Franz, lavori in Sesotec da oltre 45 anni – ti ricordi ancora il tuo primissimo giorno di lavoro? Cosa ti è rimasto particolarmente impresso di quel giorno?
Non ricordo esattamente il mio primissimo giorno di lavoro, il 1° aprile 1980 – è passato davvero tanto tempo. Quello che però ricordo con piacere è lo straordinario spirito di squadra nel nostro piccolo team di allora, composto da circa 25 colleghi. Ci supportavamo non solo nel lavoro quotidiano, ma anche nella vita privata. Tutto era gestibile, diretto e personale – questa atmosfera familiare mi ha segnato fin dall'inizio.
In tanti anni, un'azienda si trasforma profondamente. Quali sono stati, secondo te, i maggiori sviluppi che hai vissuto in Sesotec?
Con la straordinaria crescita che Sesotec ha vissuto negli ultimi decenni, è difficile mettere in evidenza singoli traguardi – ci sono stati così tanti sviluppi entusiasmanti. Quando sono entrato in azienda nel 1980, eravamo ancora nella fase iniziale: avevamo appena sviluppato il nostro primo separatore di metalli, un vero e proprio passo avanti. Nei primi anni mi occupavo di spedizioni, magazzino e acquisti – all'epoca si faceva davvero tutto da soli.
Un evento speciale è stato l'acquisto del nostro primo computer Nixdorf, credo fosse intorno al 1983. Josef Peter era il nostro primo "uomo IT" – un grande passo verso la digitalizzazione. E poi, naturalmente, il trasferimento nel 1986 da Eberhardsreuth a Saunstein – è stato un momento importante per tutti noi.
Un punto di forza tecnico è stato nel 1994 lo sviluppo di un impianto di selezione che permetteva di separare il vetro per colore – un'innovazione per l'epoca.
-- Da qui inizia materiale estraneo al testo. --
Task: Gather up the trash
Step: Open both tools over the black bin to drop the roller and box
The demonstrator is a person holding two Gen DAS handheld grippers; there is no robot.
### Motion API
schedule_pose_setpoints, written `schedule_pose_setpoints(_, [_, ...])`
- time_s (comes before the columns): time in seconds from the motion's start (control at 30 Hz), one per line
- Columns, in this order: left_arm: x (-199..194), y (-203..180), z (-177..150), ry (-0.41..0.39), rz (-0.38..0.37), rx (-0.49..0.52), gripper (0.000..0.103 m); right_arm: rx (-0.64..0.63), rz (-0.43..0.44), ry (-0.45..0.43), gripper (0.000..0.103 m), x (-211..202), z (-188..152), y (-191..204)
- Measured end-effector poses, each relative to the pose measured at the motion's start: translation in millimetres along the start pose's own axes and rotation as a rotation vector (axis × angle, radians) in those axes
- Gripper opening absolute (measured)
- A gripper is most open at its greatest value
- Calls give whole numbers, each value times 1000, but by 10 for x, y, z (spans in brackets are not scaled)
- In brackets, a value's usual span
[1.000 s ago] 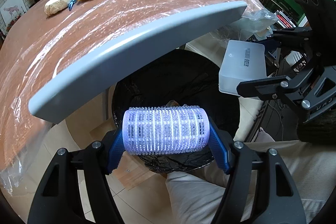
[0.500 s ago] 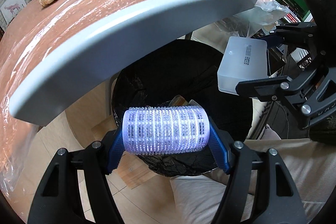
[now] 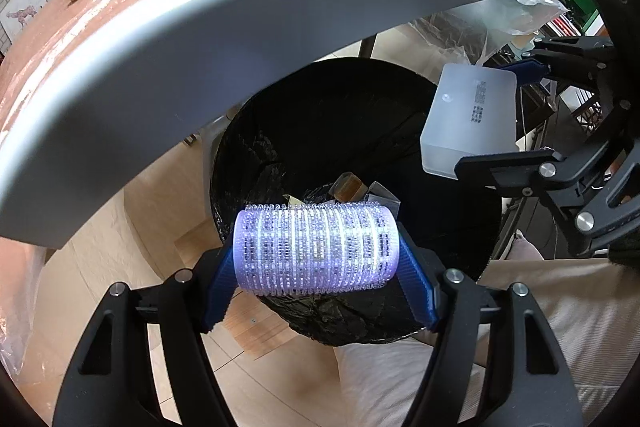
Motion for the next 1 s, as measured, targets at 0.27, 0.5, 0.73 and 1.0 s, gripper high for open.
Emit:
schedule_pose_setpoints(0.27, [48,-23,-13,7,20,20,71,-3,-11,13,81,66,-12,8])
schedule_pose_setpoints(0.5, [133,3,-28,18,28,26,71,5,-23,25,81,154,-22,-8])
schedule_pose_setpoints(0.73, [179,28,-27,24,32,31,71,11,-33,33,81,174,-36,-12])
schedule_pose_setpoints(1.0, [198,48,-6,21,39,39,71,17,-44,32,81,204,-22,-57])
Point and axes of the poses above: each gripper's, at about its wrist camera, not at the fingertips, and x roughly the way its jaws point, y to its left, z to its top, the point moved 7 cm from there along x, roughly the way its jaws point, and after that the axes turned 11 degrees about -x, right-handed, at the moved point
È bello vedere come l'azienda si sia evoluta costantemente – e sono orgoglioso di aver vissuto tutto questo.
Al di là degli sviluppi tecnologici – quali eventi della storia aziendale ti sono rimasti particolarmente impressi?
Ricordo vividamente il grande cambiamento all'inizio degli anni '90. Alcuni colleghi hanno deciso di mettersi in proprio, fondando nuove aziende come Mesutronic, Sys o SLE. Per S+S è stato un periodo di sfide. Tanto più impressionante è stato vedere come il signor Frisch e il signor Eibl abbiano preso in mano la situazione, guidando l'azienda con grande impegno verso acque più tranquille.
Guardando indietro, è stata una fase che ha dimostrato quanto coesione, coraggio e volontà di cambiamento siano radicati nella nostra azienda.
Hai mai pensato a un cambiamento professionale?
Naturalmente, nel corso degli anni ci sono stati momenti in cui ho considerato l'idea di cambiare – semplicemente per il desiderio di scoprire qualcosa di nuovo. Negli anni '80 e '90, tuttavia, non era affatto semplice, poiché nella nostra regione c'erano poche grandi aziende – oltre a S+S, solo l'azienda Sedlbauer.
Che cosa ti ha fatto restare in Sesotec per tutti questi anni e cosa rappresenta l'azienda per te a livello personale?
Nel corso degli anni ho avuto diversi superiori e non sempre tutto è filato liscio. Ma ho trovato il mio modo di contribuire e di affermarmi. Oggi sono molto felice di essere rimasto. Questo mi ha permesso non solo di assistere a sviluppi entusiasmanti, ma anche di contribuire attivamente alla crescita e al successo di Sesotec. Ciò che rende speciale l'azienda per me è proprio questo spirito: perseverare, partecipare e costruire insieme qualcosa di grande.
Grazie mille, Franz, soprattutto per le tue risposte sincere e aperte e per l'affascinante sguardo su oltre quattro decenni di storia di Sesotec!